Directions: For each line below that includes the word "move", make a copy.

Exercise inputs:
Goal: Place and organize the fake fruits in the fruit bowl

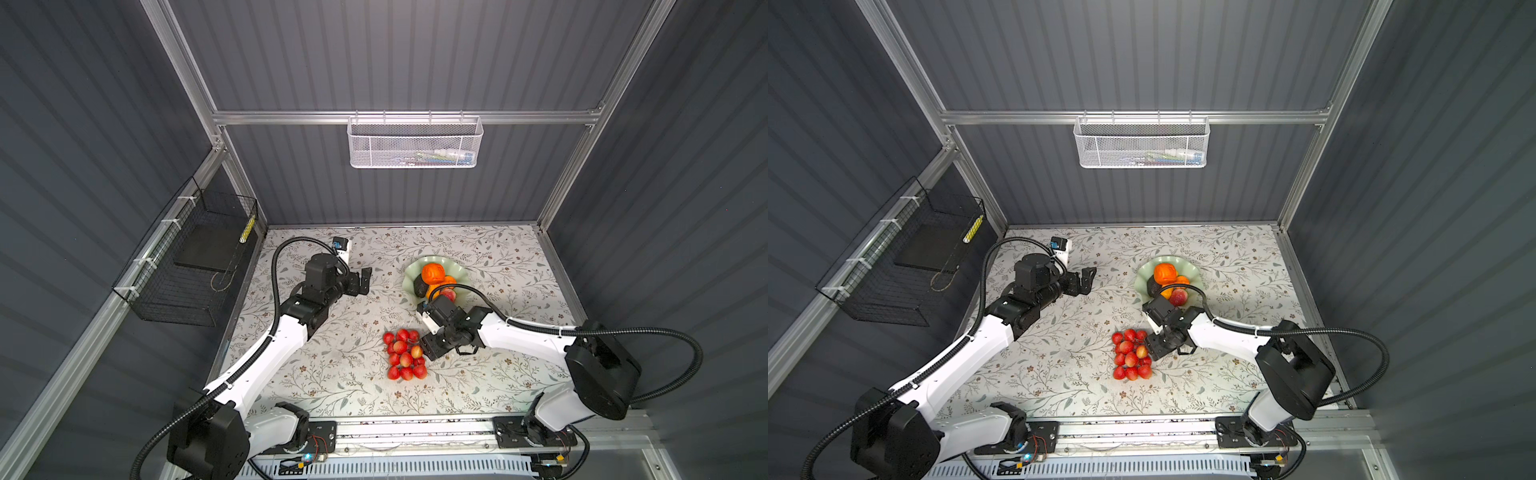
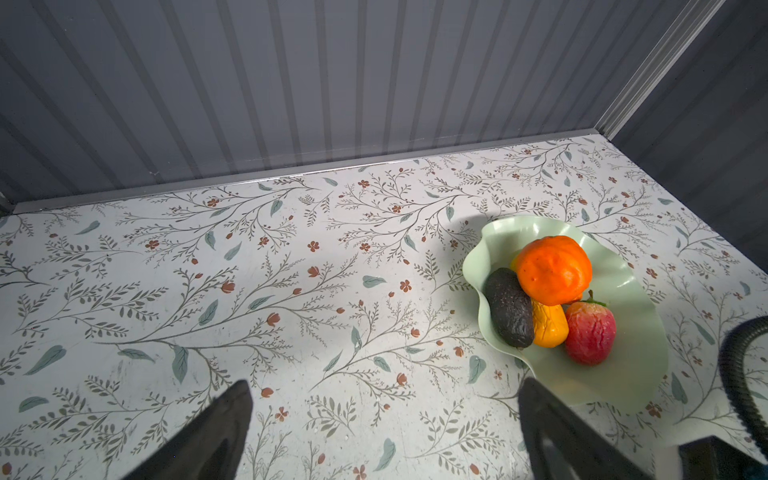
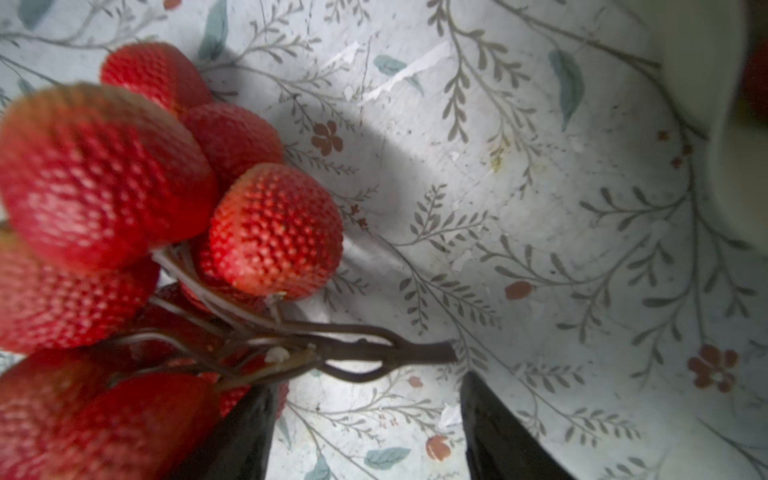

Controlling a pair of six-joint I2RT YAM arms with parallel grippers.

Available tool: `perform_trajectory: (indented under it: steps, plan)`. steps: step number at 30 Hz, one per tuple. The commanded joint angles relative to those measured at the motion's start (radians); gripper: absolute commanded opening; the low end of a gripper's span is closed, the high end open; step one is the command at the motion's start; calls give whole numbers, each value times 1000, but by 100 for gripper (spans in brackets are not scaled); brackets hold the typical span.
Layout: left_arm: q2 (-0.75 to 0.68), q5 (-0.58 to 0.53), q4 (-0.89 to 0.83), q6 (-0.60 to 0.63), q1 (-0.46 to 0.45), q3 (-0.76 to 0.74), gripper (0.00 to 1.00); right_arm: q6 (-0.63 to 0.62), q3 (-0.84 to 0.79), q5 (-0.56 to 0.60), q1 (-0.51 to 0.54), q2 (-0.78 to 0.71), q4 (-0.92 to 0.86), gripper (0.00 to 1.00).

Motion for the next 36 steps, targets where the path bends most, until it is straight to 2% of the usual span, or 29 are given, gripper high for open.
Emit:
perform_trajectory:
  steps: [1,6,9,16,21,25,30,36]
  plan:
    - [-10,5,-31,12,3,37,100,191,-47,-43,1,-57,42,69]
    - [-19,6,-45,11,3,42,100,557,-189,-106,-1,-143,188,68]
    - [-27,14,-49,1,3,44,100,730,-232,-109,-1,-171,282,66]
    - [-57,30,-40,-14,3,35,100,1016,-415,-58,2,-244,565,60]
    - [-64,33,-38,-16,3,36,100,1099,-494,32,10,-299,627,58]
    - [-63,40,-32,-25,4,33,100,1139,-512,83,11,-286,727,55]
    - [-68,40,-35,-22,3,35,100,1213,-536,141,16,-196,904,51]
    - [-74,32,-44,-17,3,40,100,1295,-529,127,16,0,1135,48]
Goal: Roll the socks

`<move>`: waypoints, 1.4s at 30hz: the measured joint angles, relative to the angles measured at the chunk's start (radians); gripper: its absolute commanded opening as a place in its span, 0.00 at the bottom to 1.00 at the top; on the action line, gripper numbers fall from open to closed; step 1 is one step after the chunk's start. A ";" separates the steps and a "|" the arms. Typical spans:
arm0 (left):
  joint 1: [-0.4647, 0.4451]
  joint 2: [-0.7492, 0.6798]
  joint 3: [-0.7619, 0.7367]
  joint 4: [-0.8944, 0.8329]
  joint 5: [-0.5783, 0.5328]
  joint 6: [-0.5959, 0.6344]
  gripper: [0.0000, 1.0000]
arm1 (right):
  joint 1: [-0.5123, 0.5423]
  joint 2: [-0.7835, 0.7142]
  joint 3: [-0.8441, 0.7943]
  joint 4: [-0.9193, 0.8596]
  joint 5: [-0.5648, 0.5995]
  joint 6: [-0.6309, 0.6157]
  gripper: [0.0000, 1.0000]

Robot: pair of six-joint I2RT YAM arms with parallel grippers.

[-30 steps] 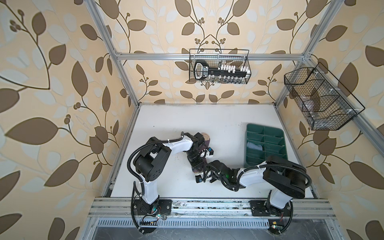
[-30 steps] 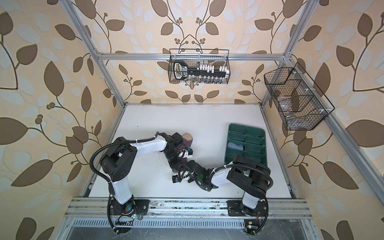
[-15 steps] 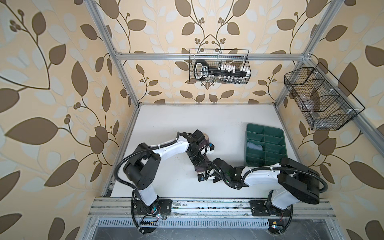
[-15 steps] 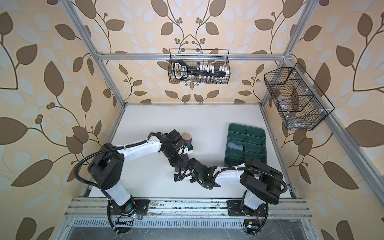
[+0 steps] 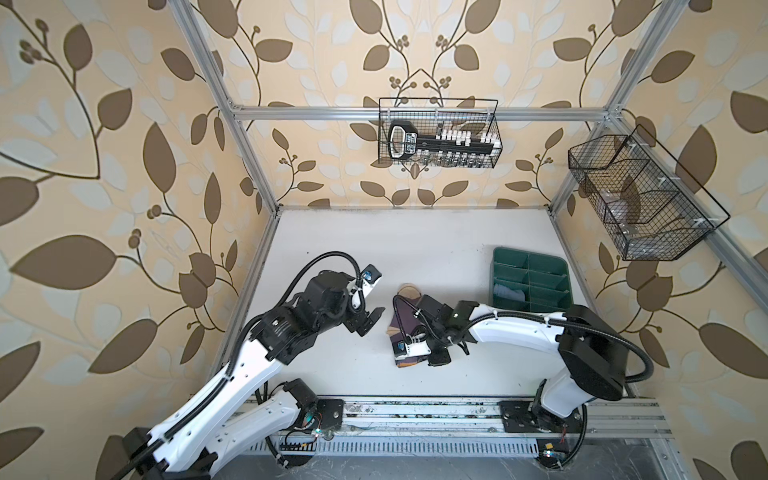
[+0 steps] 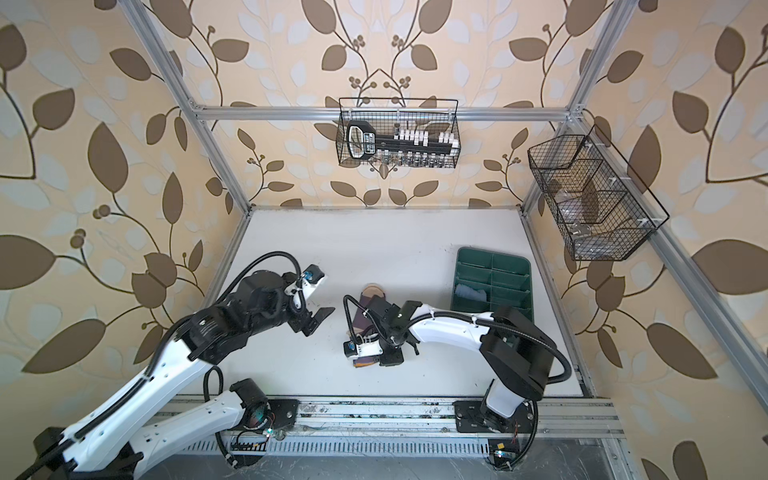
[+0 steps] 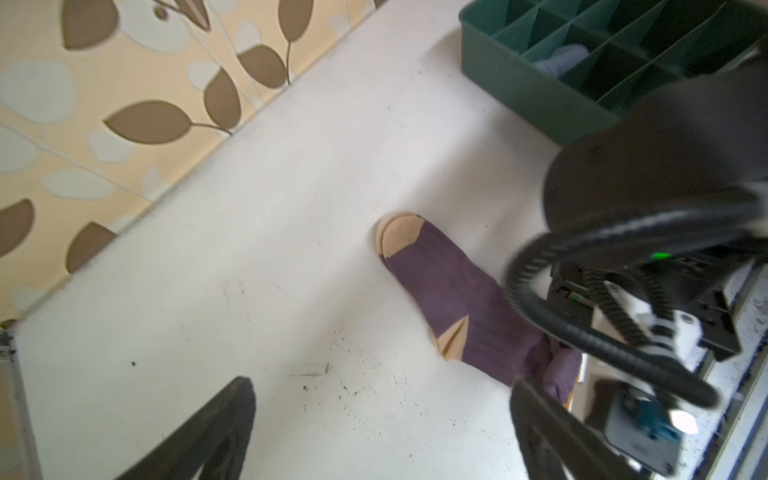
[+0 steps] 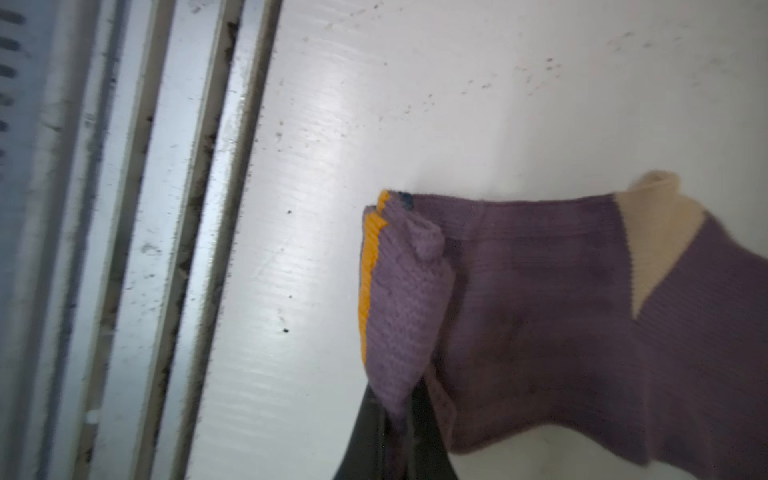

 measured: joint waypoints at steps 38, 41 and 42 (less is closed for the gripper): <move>-0.742 0.391 -0.059 -0.153 -0.300 0.098 0.78 | -0.086 0.317 0.264 -0.356 -0.227 0.095 0.00; -0.776 0.410 -0.077 -0.073 -0.319 0.095 0.76 | -0.100 0.347 0.298 -0.392 -0.235 0.099 0.00; -0.782 0.426 -0.082 -0.036 -0.322 0.093 0.76 | -0.107 0.356 0.311 -0.401 -0.236 0.100 0.00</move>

Solution to the exercise:
`<move>`: waypoints, 1.4s at 30hz: the measured joint angles, relative to the angles measured at the chunk's start (radians); gripper: its absolute commanded opening as a place in its span, 0.00 at the bottom to 1.00 at the top; on the action line, gripper numbers fall from open to closed; step 1 is one step after the chunk's start. A ";" separates the steps and a "|" the arms. Typical spans:
 measured: joint waypoints at steps 38, 41 and 42 (less is closed for the gripper): <move>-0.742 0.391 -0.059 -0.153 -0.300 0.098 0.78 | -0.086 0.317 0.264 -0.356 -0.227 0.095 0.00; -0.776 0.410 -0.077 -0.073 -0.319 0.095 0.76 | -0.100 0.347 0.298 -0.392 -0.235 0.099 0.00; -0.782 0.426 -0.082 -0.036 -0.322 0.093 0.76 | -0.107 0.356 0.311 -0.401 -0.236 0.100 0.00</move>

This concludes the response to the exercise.